Kondisi kemiskinan di lapangan bisa dilihat dari kemampuan daya beli per 1 dollar AS terhadap beras jenis medium sepuluh tahun terakhir atau 2001 sampai 2010. Jika per 1 dollar AS pada 2001 dapat memperoleh 3,7 kilogram beras, pada 2010 hanya 1,18 kilogram. Demikian pula kemampuan beli per dollar AS atas minyak goreng, yang pada 2001 bisa membeli 2,45 liter, pada 2010 hanya 0,79 liter.

Berdasarkaan data itu, maka untuk kembali kepada kondisi sebelumnya, yakni mampu membeli 3,7 kilogram beras atau 2,45 liter minyak goreng, standar pendapatan harus menjadi sekitar 3 dollar AS. Namun, ini hanya untuk konsumsi beras dan minyak goreng saja, belum memperhitungkan kebutuhan lainnya. Padahal, selain untuk konsumsi pangan, kebanyakan penduduk juga harus mengeluarkan biaya untuk kebutuhan lainnya.

Selain itu, tambah Jossi, kemiskinan relatif juga menunjukkan pola distribusi pendapatan dan kekayaan yang sangat timpang dan semakin timpang.

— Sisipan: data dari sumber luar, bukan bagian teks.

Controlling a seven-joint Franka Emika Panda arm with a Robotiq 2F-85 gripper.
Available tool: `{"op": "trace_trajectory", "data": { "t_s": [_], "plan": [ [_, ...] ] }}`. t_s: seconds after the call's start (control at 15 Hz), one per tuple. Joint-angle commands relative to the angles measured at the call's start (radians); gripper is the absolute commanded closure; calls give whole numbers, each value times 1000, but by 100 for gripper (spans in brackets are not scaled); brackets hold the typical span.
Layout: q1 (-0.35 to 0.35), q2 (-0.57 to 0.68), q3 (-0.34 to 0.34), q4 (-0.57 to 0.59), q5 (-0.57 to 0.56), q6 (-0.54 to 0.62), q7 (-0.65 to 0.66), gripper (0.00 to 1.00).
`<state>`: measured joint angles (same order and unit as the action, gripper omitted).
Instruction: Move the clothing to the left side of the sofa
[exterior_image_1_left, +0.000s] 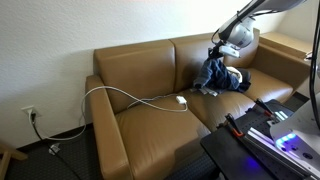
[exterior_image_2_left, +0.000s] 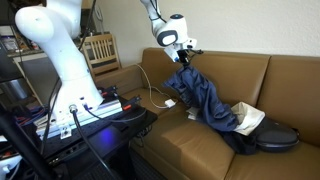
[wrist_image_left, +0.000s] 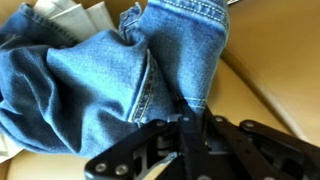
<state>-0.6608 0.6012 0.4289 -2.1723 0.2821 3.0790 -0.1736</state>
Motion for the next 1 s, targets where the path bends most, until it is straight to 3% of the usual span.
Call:
{"op": "trace_trajectory", "data": {
  "t_s": [0.0, 0.27, 0.6, 0.67, 0.87, 0.93],
  "plan": [
    [8, -40, 162, -73, -8, 14, -30, 97],
    [44, -46, 352, -97, -29, 26, -25, 97],
    [107, -21, 579, -42, -80, 70, -3, 97],
    [101, -7, 516, -59, -84, 46, 17, 89],
    [130, -16, 572, -48, -90, 59, 28, 89],
    [129, -16, 571, -47, -90, 59, 28, 97]
  ]
}}
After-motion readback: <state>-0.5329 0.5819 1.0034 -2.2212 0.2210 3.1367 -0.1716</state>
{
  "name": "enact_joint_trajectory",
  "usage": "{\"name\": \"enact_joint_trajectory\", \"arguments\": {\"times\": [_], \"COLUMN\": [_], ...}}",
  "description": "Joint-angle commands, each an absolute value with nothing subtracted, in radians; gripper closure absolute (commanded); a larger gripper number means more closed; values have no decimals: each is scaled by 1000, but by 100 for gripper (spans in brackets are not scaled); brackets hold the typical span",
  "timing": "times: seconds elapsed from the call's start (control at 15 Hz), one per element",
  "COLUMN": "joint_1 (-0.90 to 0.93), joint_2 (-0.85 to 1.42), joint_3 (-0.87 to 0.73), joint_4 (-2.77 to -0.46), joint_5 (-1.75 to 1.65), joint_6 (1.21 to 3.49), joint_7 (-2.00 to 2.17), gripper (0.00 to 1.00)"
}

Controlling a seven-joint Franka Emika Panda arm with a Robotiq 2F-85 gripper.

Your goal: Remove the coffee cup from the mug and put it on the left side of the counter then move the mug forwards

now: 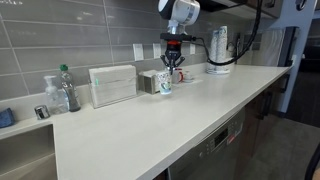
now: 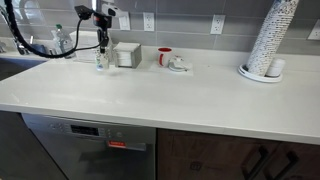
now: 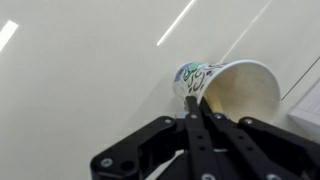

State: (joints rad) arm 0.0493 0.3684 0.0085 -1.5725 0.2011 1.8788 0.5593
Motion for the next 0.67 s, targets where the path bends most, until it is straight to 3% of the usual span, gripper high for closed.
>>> {"name": "enact_joint_trajectory", "arguments": {"times": [0.0, 0.6], "joint_1": [93, 131], "joint_2": [390, 444], "joint_3": [11, 10], "joint_4": [-1574, -1566], "joint_5": [161, 131], "joint_6": [1936, 2041], "joint_7": [522, 522], "gripper": [99, 99]}}
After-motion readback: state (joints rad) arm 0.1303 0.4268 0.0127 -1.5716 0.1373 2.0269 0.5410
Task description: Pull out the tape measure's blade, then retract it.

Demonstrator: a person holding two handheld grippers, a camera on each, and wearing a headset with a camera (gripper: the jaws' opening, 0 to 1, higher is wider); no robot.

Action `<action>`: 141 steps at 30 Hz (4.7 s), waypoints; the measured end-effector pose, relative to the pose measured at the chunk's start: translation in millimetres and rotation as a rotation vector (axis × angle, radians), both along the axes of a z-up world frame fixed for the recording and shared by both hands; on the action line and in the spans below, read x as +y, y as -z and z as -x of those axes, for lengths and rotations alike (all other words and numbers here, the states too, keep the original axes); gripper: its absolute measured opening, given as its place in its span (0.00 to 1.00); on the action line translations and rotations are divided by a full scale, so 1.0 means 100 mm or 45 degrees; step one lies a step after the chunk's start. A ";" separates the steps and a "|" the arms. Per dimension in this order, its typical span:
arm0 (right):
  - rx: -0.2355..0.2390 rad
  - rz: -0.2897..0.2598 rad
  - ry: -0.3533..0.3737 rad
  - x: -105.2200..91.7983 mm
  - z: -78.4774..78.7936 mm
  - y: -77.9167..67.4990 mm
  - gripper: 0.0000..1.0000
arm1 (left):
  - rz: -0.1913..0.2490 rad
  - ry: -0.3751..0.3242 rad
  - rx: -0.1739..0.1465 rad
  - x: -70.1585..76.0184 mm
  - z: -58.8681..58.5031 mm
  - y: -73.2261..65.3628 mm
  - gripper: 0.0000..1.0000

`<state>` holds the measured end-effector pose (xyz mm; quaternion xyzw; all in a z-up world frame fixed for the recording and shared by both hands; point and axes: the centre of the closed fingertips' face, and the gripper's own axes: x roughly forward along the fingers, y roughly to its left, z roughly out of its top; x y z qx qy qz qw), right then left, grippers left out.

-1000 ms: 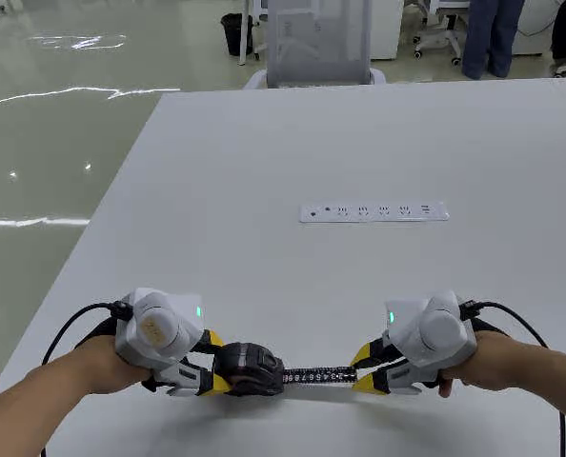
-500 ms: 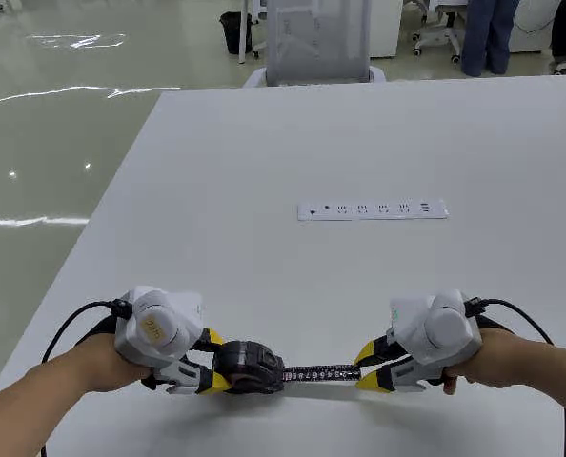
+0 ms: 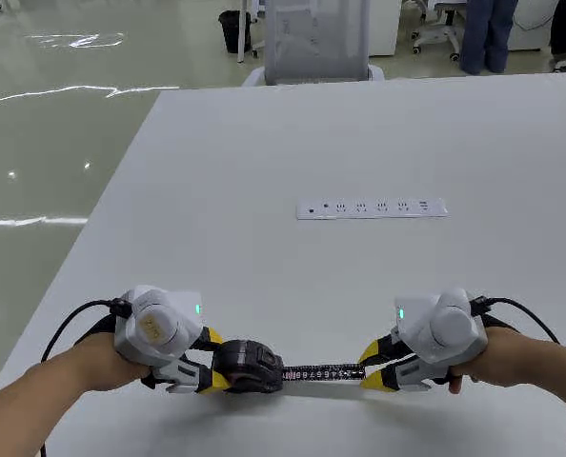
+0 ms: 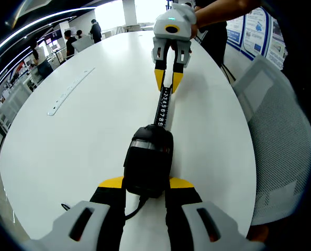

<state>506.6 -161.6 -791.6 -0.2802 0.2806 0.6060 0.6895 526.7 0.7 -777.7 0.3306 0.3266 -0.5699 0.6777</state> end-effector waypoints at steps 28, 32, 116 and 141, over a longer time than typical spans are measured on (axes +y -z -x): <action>0.012 0.002 0.007 -0.18 0.01 -0.01 0.11 | -0.005 -0.001 -0.001 -0.01 -0.01 -0.01 0.24; 0.013 0.003 0.006 -0.20 0.02 -0.01 0.11 | -0.007 0.001 -0.001 -0.01 -0.01 -0.01 0.24; 0.026 0.036 0.010 -0.68 0.07 0.00 0.11 | -0.025 0.012 -0.003 -0.07 0.00 0.01 0.24; 0.022 0.038 0.009 -0.77 0.09 0.00 0.11 | -0.035 0.015 -0.006 -0.07 -0.01 0.01 0.24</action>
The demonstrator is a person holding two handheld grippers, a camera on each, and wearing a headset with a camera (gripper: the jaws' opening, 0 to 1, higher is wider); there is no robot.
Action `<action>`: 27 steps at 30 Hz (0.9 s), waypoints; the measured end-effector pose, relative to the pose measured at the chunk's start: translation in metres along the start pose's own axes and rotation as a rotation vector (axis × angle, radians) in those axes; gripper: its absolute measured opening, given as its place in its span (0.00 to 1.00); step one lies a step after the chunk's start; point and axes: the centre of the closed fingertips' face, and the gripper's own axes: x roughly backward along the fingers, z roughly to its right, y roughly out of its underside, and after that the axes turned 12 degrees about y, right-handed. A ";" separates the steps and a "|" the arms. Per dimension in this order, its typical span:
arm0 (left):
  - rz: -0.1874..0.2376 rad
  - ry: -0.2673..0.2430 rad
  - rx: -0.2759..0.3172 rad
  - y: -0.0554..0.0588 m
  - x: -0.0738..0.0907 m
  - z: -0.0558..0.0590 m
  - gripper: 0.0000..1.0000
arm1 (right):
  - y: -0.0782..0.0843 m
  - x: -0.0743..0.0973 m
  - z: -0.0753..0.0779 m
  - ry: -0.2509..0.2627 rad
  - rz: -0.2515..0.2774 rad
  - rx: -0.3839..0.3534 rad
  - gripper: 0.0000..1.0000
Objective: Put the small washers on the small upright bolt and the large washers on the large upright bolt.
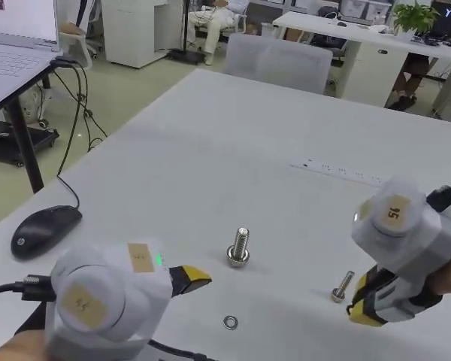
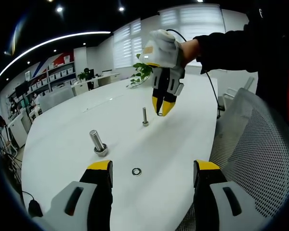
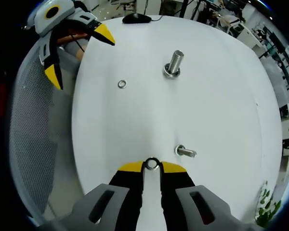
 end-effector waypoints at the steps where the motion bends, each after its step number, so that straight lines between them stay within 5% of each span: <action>1: 0.000 0.000 0.000 0.000 0.000 0.000 0.67 | 0.000 0.002 0.004 0.007 0.001 -0.004 0.13; 14: -0.006 -0.007 0.005 0.002 0.001 -0.001 0.67 | -0.005 0.010 0.035 0.066 0.015 -0.015 0.13; 27: -0.014 -0.007 0.016 0.004 0.000 -0.003 0.67 | -0.015 0.000 0.043 0.070 0.021 0.005 0.13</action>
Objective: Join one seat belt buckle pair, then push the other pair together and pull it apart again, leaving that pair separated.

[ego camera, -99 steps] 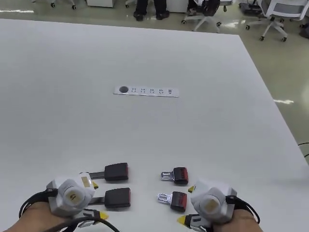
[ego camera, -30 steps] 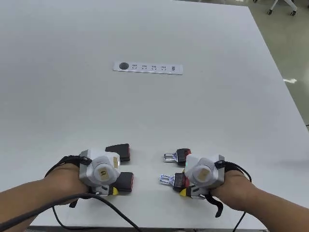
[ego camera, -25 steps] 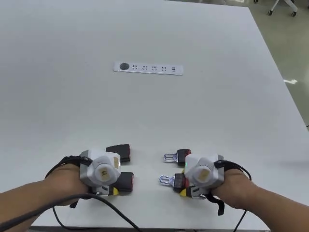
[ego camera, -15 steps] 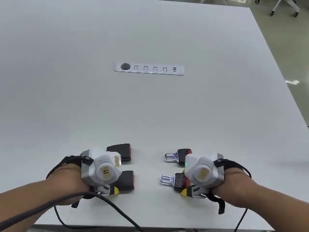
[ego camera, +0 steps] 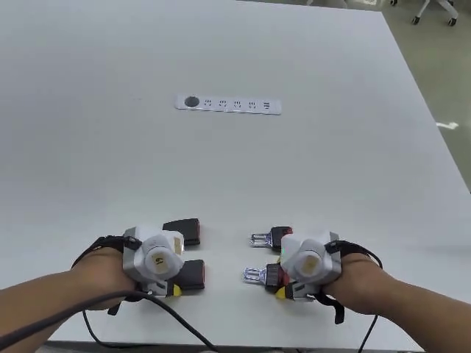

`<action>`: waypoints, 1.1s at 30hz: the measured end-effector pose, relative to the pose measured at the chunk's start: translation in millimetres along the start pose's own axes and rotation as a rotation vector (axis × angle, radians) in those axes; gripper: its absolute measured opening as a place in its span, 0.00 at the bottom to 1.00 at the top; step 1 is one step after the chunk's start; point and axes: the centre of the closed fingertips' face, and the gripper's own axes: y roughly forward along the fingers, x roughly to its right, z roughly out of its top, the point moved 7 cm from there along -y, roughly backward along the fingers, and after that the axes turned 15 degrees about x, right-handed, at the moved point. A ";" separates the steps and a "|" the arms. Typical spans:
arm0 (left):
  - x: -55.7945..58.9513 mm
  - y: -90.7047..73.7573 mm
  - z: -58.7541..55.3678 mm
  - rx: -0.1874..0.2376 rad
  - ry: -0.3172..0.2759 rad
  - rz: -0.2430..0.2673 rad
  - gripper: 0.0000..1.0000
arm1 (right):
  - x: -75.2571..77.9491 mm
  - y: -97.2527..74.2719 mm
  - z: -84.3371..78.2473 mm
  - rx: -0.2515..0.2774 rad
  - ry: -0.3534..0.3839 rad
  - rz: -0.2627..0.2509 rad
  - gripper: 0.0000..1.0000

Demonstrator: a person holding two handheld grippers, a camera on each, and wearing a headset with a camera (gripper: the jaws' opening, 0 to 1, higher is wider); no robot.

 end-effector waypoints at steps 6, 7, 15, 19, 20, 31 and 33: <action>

"Walaupun angka Gini (angka pengeluaran keuangan masyarakat) berdasarkan pengeluaran atau konsumsi tidak menunjukkan tingkat ketimpangan yang berarti, bahkan cenderung membaik, jika memiliki data yang baik untuk pemilikan aset, baik aset fisik maupun aset finansial, maka dapat dipastikan angka ini menunjukkan angka Gini jauh di atas 0,5 yang berarti timpang," papar Jossy.

Sementara itu, pengamat ekonomi dari UI, Nining Indroyono Soesilo mengatakan, dengan mengacu pada merosotnya daya beli masyarakat atau kondisi terjadinya pengeluaran per kapita lebih kecil daripada garis kemiskinan yang ditentukan berdasarkan kebutuhan dasar (basic needs) makanan dan nonmakanan, maka jumlah orang miskin sesungguhnya bisa membengkak tiga kali lipat dari yang dilaporkan BPS, yakni menjadi sekitar 93 juta orang.

"Itu berarti sedikit saja ada guncangan seperti kenaikan harga pangan atau energi, mereka langsung jatuh miskin," katanya.

Dia menjelaskan untuk mengetahui kemampuan daya beli memang harus mengacu kepada harga kebutuhan pokok. "Itu sebabnya, selisih nilai tukar sangat berarti untuk mengetahui kemampuan orang miskin membeli kebutuhan pokok," jelas Nining.

Belum Tersentuh

Menurut Nining, angka-angka yang selama ini dipakai pemerintah sebagai rujukan bukan diambil dari kondisi riil masyarakat miskin. "Akibatnya, jumlah masyarakat yang benar-benar miskin belum tersentuh, kalau pun diambil hanya sedikit saja," katanya.

Berdasarkan data Badan Pusat Statistik (BPS), jumlah orang miskin saat ini sekitar 31 juta jiwa atau 13,33 persen dari total populasi penduduk Indonesia. Jumlah ini diperoleh dari penduduk yang memperoleh pendapatan minimal rata-rata sebesar 211.726 rupiah per bulan atau sekitar 7 ribu per hari atau di bawah 1 dollar AS per hari.

Namun, jumlah orang miskin itu tidak mencerminkan keadaan sebenarnya. Apalagi, kebanyakan struktur pengeluaran rumah tangga terkonsentrasi pada konsumsi pangan. Artinya, pengeluaran penduduk akan terpengaruh jika harga bahan pangan melambung tinggi.